## [WHAT YOU HAVE TO DO]
Repeat the lines from the line with "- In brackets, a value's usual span" to the line with "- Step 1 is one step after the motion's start" in the listing below, keeping both end lines and adding nothing.

SUPPLIED MATERIAL START

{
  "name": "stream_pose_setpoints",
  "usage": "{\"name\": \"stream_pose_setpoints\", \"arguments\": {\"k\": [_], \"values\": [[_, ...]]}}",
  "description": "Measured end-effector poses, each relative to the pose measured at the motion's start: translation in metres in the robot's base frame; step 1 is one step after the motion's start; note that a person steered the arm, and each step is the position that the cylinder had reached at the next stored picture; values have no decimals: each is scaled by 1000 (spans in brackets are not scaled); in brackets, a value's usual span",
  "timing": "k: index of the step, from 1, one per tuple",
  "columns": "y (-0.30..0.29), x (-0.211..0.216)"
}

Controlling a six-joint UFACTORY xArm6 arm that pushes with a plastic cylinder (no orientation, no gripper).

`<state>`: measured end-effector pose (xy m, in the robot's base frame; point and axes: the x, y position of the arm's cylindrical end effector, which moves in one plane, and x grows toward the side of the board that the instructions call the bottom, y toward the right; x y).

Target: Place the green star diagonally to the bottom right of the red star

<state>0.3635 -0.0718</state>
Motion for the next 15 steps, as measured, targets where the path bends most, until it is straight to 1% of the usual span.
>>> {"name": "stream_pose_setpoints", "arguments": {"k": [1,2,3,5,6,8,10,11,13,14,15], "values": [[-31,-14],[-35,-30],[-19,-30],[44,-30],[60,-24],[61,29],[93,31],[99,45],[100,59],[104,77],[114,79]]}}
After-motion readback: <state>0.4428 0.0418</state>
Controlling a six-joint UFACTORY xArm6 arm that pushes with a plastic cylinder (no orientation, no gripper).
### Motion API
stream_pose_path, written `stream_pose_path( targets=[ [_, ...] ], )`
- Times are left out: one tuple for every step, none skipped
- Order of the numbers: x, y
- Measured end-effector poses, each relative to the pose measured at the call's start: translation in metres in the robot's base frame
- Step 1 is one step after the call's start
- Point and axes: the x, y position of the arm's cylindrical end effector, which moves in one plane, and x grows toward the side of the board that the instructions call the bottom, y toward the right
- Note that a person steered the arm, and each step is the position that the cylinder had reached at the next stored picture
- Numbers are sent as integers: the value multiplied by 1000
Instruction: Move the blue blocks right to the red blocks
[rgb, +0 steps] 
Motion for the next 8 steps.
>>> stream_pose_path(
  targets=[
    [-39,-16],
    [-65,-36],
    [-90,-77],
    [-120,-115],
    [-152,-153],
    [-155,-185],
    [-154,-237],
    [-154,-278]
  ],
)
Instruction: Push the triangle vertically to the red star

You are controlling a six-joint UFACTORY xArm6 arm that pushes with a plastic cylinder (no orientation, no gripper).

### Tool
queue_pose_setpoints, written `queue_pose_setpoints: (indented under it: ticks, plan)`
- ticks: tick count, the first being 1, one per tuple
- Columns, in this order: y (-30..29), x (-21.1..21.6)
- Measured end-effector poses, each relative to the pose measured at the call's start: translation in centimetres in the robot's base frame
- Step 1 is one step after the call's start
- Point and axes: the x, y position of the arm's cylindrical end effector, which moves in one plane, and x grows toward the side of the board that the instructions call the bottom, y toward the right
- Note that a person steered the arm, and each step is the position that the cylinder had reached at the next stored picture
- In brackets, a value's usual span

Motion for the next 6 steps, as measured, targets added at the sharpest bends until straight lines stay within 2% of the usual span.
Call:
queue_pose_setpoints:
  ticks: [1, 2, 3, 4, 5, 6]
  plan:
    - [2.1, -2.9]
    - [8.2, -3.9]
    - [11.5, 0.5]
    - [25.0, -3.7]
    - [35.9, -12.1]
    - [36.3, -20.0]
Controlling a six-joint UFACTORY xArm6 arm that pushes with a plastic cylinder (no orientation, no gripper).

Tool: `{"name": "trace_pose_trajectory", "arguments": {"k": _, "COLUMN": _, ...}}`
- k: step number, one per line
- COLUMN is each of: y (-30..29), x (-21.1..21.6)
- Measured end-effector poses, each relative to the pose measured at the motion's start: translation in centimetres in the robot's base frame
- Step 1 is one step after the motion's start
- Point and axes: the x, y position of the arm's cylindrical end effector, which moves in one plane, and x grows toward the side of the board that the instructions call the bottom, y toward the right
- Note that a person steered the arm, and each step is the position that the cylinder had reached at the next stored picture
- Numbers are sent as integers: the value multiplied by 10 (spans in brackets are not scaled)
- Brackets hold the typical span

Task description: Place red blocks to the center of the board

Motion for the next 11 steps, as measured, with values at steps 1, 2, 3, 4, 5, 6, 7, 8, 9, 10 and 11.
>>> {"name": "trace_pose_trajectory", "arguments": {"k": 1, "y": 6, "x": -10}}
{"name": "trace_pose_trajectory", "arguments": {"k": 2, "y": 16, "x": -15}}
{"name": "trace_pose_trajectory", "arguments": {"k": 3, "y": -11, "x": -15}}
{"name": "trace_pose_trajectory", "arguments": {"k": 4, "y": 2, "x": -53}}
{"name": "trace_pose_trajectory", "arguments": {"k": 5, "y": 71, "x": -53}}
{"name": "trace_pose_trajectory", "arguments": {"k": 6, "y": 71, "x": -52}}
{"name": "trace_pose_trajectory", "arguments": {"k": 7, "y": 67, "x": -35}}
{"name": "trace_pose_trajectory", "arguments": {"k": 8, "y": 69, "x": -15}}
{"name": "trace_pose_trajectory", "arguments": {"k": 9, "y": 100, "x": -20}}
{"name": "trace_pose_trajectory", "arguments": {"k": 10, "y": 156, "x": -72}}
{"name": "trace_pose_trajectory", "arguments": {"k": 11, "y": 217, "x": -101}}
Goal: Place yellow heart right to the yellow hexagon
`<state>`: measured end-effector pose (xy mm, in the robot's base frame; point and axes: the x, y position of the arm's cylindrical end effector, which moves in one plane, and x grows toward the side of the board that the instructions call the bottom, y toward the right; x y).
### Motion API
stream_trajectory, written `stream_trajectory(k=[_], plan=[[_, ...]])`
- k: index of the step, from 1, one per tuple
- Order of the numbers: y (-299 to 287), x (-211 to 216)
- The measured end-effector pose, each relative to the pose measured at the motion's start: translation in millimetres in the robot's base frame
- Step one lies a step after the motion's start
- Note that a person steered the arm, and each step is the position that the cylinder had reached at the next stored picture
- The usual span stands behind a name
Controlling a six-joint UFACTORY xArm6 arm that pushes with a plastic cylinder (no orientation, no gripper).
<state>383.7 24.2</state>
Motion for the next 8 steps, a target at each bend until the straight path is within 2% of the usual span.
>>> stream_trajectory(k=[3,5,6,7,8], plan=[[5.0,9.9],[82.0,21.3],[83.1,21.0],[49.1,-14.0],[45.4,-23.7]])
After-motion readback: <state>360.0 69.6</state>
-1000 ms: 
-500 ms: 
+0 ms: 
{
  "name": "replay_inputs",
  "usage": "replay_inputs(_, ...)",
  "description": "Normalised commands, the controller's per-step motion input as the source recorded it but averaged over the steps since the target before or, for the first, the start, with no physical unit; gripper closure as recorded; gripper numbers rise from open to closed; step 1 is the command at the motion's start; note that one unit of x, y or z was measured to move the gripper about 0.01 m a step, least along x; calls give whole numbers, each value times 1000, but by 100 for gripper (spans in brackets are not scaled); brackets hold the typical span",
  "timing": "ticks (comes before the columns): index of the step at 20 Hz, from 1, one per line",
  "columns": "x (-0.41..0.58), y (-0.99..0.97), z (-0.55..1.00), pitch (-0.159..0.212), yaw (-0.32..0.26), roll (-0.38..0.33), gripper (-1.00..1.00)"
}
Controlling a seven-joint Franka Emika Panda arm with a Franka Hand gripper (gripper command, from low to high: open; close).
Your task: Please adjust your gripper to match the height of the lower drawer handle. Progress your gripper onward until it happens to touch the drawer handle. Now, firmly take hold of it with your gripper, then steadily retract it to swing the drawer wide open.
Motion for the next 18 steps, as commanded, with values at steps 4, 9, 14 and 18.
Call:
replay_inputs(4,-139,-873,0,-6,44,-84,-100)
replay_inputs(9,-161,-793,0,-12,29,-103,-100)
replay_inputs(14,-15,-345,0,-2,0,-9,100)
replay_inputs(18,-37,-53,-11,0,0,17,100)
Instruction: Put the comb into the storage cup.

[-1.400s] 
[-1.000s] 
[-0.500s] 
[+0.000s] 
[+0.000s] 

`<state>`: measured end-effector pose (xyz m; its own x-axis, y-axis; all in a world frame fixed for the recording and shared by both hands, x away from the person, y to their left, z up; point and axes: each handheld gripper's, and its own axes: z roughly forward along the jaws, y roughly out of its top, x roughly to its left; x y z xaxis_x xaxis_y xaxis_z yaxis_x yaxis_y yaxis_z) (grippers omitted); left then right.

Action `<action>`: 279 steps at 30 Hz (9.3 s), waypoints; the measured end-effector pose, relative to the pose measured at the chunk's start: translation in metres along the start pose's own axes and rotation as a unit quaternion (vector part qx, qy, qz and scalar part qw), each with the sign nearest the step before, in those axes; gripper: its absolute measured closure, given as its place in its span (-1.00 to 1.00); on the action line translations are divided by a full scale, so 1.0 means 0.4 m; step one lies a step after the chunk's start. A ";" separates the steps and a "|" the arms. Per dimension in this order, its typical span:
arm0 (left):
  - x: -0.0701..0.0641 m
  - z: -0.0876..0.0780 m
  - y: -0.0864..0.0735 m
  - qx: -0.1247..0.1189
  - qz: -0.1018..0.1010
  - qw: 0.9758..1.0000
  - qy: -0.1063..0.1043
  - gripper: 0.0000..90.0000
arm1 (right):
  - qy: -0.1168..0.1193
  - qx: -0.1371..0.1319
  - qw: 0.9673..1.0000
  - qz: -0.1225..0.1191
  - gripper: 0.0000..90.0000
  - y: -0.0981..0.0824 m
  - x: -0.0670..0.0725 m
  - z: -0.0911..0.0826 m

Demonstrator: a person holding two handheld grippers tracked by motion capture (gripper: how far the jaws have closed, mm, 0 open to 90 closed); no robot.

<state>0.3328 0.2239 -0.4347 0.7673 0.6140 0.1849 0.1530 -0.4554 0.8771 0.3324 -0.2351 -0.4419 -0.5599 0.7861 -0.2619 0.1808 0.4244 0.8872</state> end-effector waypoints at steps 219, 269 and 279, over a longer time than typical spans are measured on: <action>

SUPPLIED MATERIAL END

## [TASK SOLUTION]
- In brackets, a value's usual span

Motion for the next 6 steps, as measured, targets added at the sharpest bends until straight lines stay within 2% of the usual span.
Call:
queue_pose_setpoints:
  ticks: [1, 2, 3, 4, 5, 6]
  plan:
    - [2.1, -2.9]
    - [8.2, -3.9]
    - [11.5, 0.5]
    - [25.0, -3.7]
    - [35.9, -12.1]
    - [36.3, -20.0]
Controlling a six-joint UFACTORY xArm6 arm that pushes with a plastic cylinder (no orientation, no gripper).

Tool: `{"name": "trace_pose_trajectory", "arguments": {"k": _, "COLUMN": _, ...}}`
- k: step number, one per line
- COLUMN is each of: y (-30..29), x (-21.1..21.6)
- Measured end-effector poses, each relative to the pose measured at the motion's start: translation in centimetres in the robot's base frame
- Step 1 is one step after the motion's start

That brings the answer to completion.